A solution, she says, would be to strip the shows of their auxiliary hype, and make them a private affair for buyers and retailers again—further underscoring the point she raised years ago of creating shows closer to the actual season that target consumers and, ultimately, inspire selling.


“I mean, everybody thinks I’m being radical,” Karan says with a shrug. “Why do we do these big shows? We do a brilliant business with resort. We don’t do these big shows and it works as a business. Think about Azzedine Alaïa. How many shows does Azzedine have? And the clothes still sell. It makes it special. It makes it unique. If we really want to simulcast it, you do the show in season or closer to the season.


“We created this inappropriate hype that is opposed to the reality,” Karan insists. “We  created this smorgasbord of ‘more is more is more is more.’ And guess what: We’re sick. I think we are in a new world situation. Fashion is important. It helps us feel good about ourselves, but I think we’re looking at a rebalance in everything. Communication is changing.  The movie industry is changing. The food industry is changing. Everything is changing, so there is surprise that the fashion industry needs to change? Sorry, guys, we’re not out of this one. We are not that unique.”

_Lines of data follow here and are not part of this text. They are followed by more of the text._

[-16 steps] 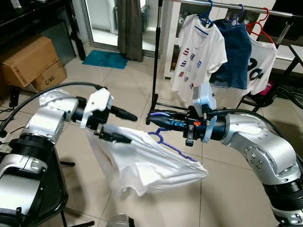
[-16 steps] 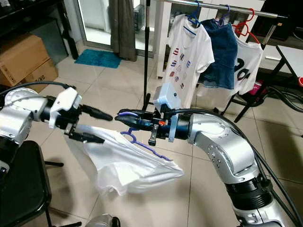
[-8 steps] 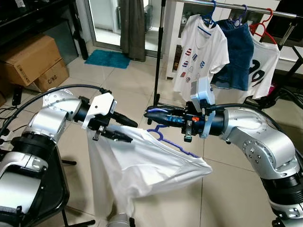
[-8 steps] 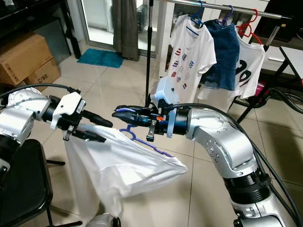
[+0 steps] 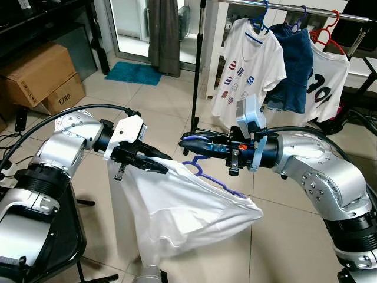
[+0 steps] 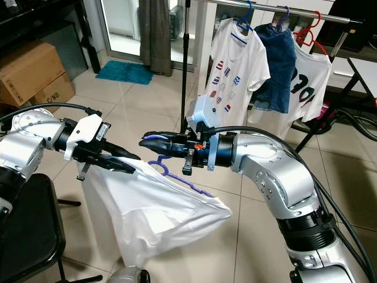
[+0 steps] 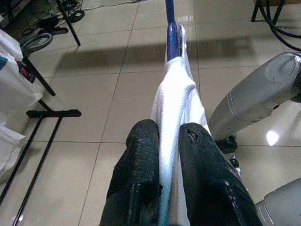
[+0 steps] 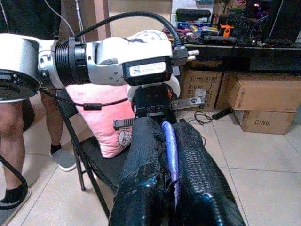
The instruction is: Hang hanger
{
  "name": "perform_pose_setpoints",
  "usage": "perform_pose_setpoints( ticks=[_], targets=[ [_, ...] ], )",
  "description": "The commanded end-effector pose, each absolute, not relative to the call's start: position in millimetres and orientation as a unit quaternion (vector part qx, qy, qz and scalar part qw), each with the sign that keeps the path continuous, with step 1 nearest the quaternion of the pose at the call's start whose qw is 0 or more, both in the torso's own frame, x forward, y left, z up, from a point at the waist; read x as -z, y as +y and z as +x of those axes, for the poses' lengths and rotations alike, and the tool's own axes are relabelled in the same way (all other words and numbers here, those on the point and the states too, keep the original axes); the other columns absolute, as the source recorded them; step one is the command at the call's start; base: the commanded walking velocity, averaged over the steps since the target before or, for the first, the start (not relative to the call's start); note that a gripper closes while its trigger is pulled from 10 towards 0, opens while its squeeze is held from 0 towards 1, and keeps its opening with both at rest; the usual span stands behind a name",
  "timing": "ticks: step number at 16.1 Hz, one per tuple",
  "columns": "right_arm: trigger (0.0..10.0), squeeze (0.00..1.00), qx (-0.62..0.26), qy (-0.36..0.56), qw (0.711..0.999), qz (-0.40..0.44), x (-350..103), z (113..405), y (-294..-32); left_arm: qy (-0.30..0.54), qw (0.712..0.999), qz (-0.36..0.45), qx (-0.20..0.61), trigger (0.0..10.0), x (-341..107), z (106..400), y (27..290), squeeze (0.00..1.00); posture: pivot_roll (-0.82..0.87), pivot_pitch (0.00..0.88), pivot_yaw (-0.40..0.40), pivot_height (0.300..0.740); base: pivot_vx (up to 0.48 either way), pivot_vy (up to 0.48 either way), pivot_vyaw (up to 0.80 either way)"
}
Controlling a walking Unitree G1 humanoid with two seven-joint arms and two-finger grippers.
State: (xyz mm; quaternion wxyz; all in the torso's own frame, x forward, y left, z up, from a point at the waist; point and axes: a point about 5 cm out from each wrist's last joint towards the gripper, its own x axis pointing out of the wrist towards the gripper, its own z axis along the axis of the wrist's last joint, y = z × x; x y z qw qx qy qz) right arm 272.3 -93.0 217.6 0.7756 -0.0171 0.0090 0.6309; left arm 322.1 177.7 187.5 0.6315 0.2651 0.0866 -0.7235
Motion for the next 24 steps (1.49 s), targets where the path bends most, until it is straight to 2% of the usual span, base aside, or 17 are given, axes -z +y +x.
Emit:
perform_pose_setpoints(
  ticks=[1, 7, 8, 9, 14, 15, 16, 17, 19, 20, 21, 22, 24],
  targets=[
    [10.0, 0.0, -0.633, -0.018, 0.774, -0.013, -231.4, 273.8, -94.8, 0.088, 0.624, 0.274, 0.727, 0.0, -188.6, 321.9, 176.3, 0.0, -0.06, 0.0, -0.01, 0.74, 0.0, 0.0, 0.0],
    [10.0, 0.0, -0.631, -0.018, 0.776, -0.006, -232.3, 274.6, -96.0, 0.088, 0.631, 0.269, 0.722, 0.0, -189.3, 323.3, 178.9, 0.0, -0.06, 0.0, -0.011, 0.74, 0.0, 0.0, 0.0],
    [10.0, 0.06, -0.631, -0.017, 0.776, 0.002, -233.0, 275.0, -96.1, 0.089, 0.633, 0.268, 0.721, 0.0, -189.3, 323.6, 179.6, 0.0, -0.06, 0.0, -0.012, 0.74, 0.0, 0.0, 0.0],
    [10.0, 1.0, -0.629, -0.02, 0.777, 0.014, -235.3, 276.3, -96.3, 0.091, 0.637, 0.265, 0.718, 0.0, -189.2, 324.2, 181.4, 0.0, -0.06, 0.0, -0.013, 0.74, 0.0, 0.0, 0.0],
    [10.0, 1.0, -0.616, -0.11, 0.769, 0.128, -267.8, 279.3, -103.1, 0.103, 0.646, 0.261, 0.71, 0.0, -186.3, 325.0, 185.3, 0.0, -0.06, 0.0, -0.017, 0.74, 0.0, 0.0, 0.0],
    [10.0, 1.0, -0.606, -0.125, 0.771, 0.151, -272.5, 279.9, -108.0, 0.099, 0.648, 0.26, 0.709, 0.0, -186.6, 324.8, 185.3, 0.0, -0.06, 0.0, -0.017, 0.74, 0.0, 0.0, 0.0],
    [10.0, 1.0, -0.586, -0.126, 0.785, 0.157, -271.6, 282.6, -115.2, 0.092, 0.652, 0.258, 0.707, 0.0, -187.5, 324.8, 185.5, 0.0, -0.06, 0.0, -0.017, 0.74, 0.0, 0.0, 0.0],
    [10.0, 1.0, -0.559, -0.097, 0.815, 0.118, -258.7, 285.7, -129.0, 0.083, 0.655, 0.256, 0.706, 0.0, -189.8, 324.2, 186.9, 0.0, -0.06, 0.0, -0.018, 0.74, 0.0, 0.0, 0.0],
    [10.0, 1.0, -0.524, -0.055, 0.847, 0.063, -239.7, 289.5, -146.8, 0.079, 0.655, 0.256, 0.706, 0.0, -192.3, 322.6, 188.6, 0.0, -0.06, 0.0, -0.014, 0.74, 0.0, 0.0, 0.0],
    [10.0, 1.0, -0.516, -0.022, 0.856, 0.035, -225.1, 286.7, -159.5, 0.077, 0.654, 0.257, 0.707, 0.0, -193.2, 320.6, 190.2, 0.0, -0.06, 0.0, -0.015, 0.74, 0.0, 0.0, 0.0],
    [10.0, 1.0, -0.526, 0.006, 0.85, 0.016, -216.4, 280.0, -165.1, 0.078, 0.653, 0.257, 0.708, 0.0, -192.6, 318.7, 191.4, 0.0, -0.06, 0.0, -0.014, 0.74, 0.0, 0.0, 0.0],
    [10.0, 0.0, -0.542, 0.044, 0.839, -0.024, -204.5, 273.0, -166.7, 0.08, 0.65, 0.258, 0.71, 0.0, -191.5, 317.1, 191.3, 0.0, -0.05, 0.0, -0.015, 0.74, 0.0, 0.0, 0.0],
    [10.0, 0.0, -0.56, 0.067, 0.824, -0.051, -193.7, 267.2, -159.5, 0.077, 0.645, 0.26, 0.714, 0.0, -191.4, 316.2, 188.2, 0.0, -0.06, 0.0, -0.014, 0.74, 0.0, 0.0, 0.0]
  ],
)
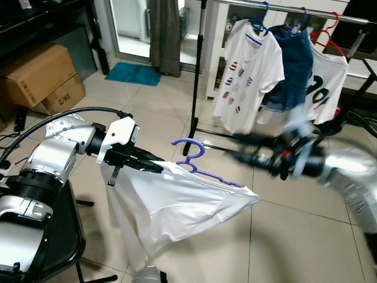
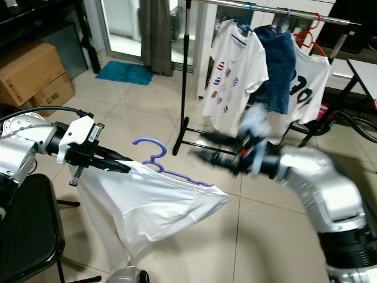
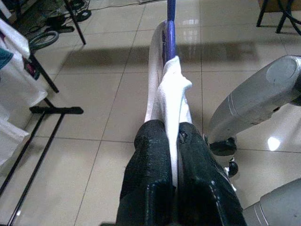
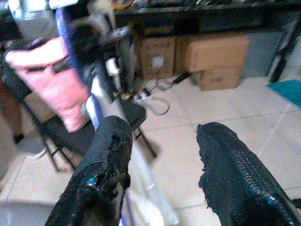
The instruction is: Hang hanger
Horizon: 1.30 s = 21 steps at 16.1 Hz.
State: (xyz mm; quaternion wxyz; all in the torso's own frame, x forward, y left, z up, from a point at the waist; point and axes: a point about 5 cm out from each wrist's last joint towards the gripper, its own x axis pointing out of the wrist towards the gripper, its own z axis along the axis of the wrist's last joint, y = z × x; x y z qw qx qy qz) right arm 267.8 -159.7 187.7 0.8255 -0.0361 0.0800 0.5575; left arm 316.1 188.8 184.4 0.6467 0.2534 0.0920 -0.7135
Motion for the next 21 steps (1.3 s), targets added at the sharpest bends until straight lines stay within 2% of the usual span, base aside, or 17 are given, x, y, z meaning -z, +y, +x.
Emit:
perform_pose_setpoints(
  ticks=[1, 5, 9, 10, 11, 12, 15, 16, 17, 18, 21],
  targets=[
    [10.0, 0.0, -0.576, 0.073, 0.812, -0.054, -190.4, 262.9, -152.7, 0.074, 0.644, 0.259, 0.716, 0.0, -191.9, 316.3, 186.2, 0.0, -0.06, 0.0, -0.014, 0.74, 0.0, 0.0, 0.0],
    [10.0, 0.0, -0.606, 0.081, 0.789, -0.069, -177.0, 257.5, -129.0, 0.068, 0.641, 0.258, 0.72, 0.0, -192.4, 315.1, 182.2, 0.0, -0.06, 0.0, -0.015, 0.74, 0.0, 0.0, 0.0],
    [10.0, 0.0, -0.601, 0.075, 0.792, -0.078, -172.3, 261.6, -115.9, 0.062, 0.64, 0.25, 0.724, 0.0, -193.6, 314.3, 177.6, 0.0, -0.05, 0.0, -0.022, 0.74, 0.0, 0.0, 0.0],
    [9.4, 0.0, -0.6, 0.074, 0.792, -0.079, -171.5, 262.6, -114.2, 0.061, 0.639, 0.248, 0.725, 0.0, -194.3, 313.8, 176.7, 0.0, -0.05, 0.0, -0.022, 0.74, 0.0, 0.0, 0.0],
    [4.9, 0.0, -0.599, 0.074, 0.793, -0.08, -171.3, 263.3, -113.6, 0.06, 0.638, 0.248, 0.726, 0.0, -194.5, 313.4, 176.4, 0.0, -0.05, 0.0, -0.022, 0.74, 0.0, 0.0, 0.0],
    [2.9, 0.0, -0.598, 0.073, 0.794, -0.08, -171.2, 264.6, -113.1, 0.06, 0.637, 0.248, 0.727, 0.0, -194.8, 312.7, 176.0, 0.0, -0.05, 0.0, -0.022, 0.74, 0.0, 0.0, 0.0],
    [1.0, 0.0, -0.595, 0.072, 0.797, -0.081, -170.6, 266.8, -113.4, 0.064, 0.632, 0.251, 0.73, 0.0, -193.8, 310.7, 175.9, 0.0, -0.05, 0.0, -0.026, 0.74, 0.0, 0.0, 0.0],
    [2.1, 0.0, -0.594, 0.07, 0.797, -0.083, -170.8, 267.3, -114.1, 0.067, 0.63, 0.253, 0.731, 0.0, -193.4, 309.6, 176.5, 0.0, -0.05, 0.0, -0.026, 0.74, 0.0, 0.0, 0.0],
    [2.1, 0.0, -0.595, 0.069, 0.796, -0.084, -171.0, 267.4, -114.7, 0.07, 0.629, 0.254, 0.731, 0.0, -193.1, 308.9, 176.9, 0.0, -0.05, 0.0, -0.026, 0.74, 0.0, 0.0, 0.0],
    [10.0, 0.0, -0.599, 0.066, 0.793, -0.091, -172.2, 267.0, -117.7, 0.077, 0.627, 0.255, 0.732, 0.0, -191.6, 307.4, 178.4, 0.0, -0.05, 0.0, -0.026, 0.74, 0.0, 0.0, 0.0],
    [10.0, 0.0, -0.607, 0.066, 0.786, -0.099, -173.2, 265.8, -120.8, 0.082, 0.626, 0.255, 0.733, 0.0, -190.9, 306.4, 179.9, 0.0, -0.05, 0.0, -0.025, 0.74, 0.0, 0.0, 0.0]
  ],
)
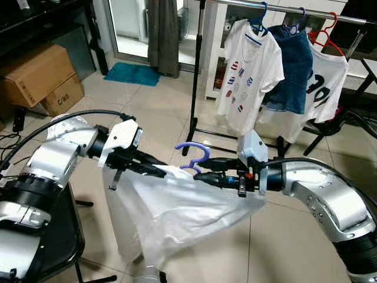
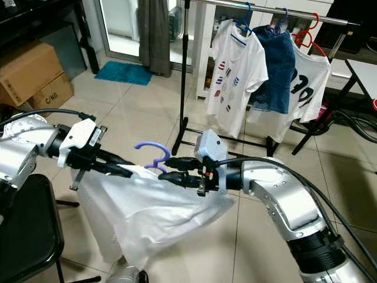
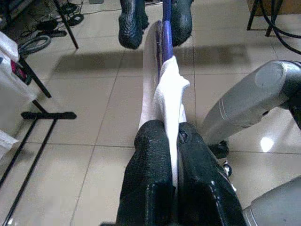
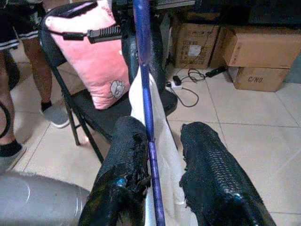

Karan has been dabbling with these changes in the clothing part of her Urban Zen program. “The thing I love about Urban Zen is that it’s not about a fashion show, it’s not about a season. It’s just clothes that I do. It’s effortless, timeless, seasonless clothes that I wear day to night and don’t have to think about too much.”


Urban Zen and the humanitarian programs that come along with it have taught Karan the importance of being in the moment. “We all have learned the humbleness of getting together, that it’s not about the ‘I’ but it’s about the ‘we,’ and how we all could make the difference,” she says. “There is so much consciousness in the world today that the only way change is going to occur is when the collective group creates the change. It’s a new way of looking at things. It’s breaking  barriers. It’s saying, ‘OK, we want to change fashion. Let’s all get together and change it.”


Karan may already be on to her next radical idea. At Urban Zen, she is supporting the work of recent Parsons The New School for Design graduate Bessie Afnaim, who is, quite literally, recycling clothes by redesigning unsold merchandise into new apparel—a move that could perhaps one day be a way to circumvent the pressures of marking down merchandise too early.


Karan’s goals for next year say more about the mind of the designer and her journey. She hopes “to have a dream and see it manifested, and I have lots of dreams that I want manifested. I’d like to see an end to the chaos, but the chaos keeps me stimulated. There is no question about that, because if there weren’t a problem, I wouldn’t need to find a solution.”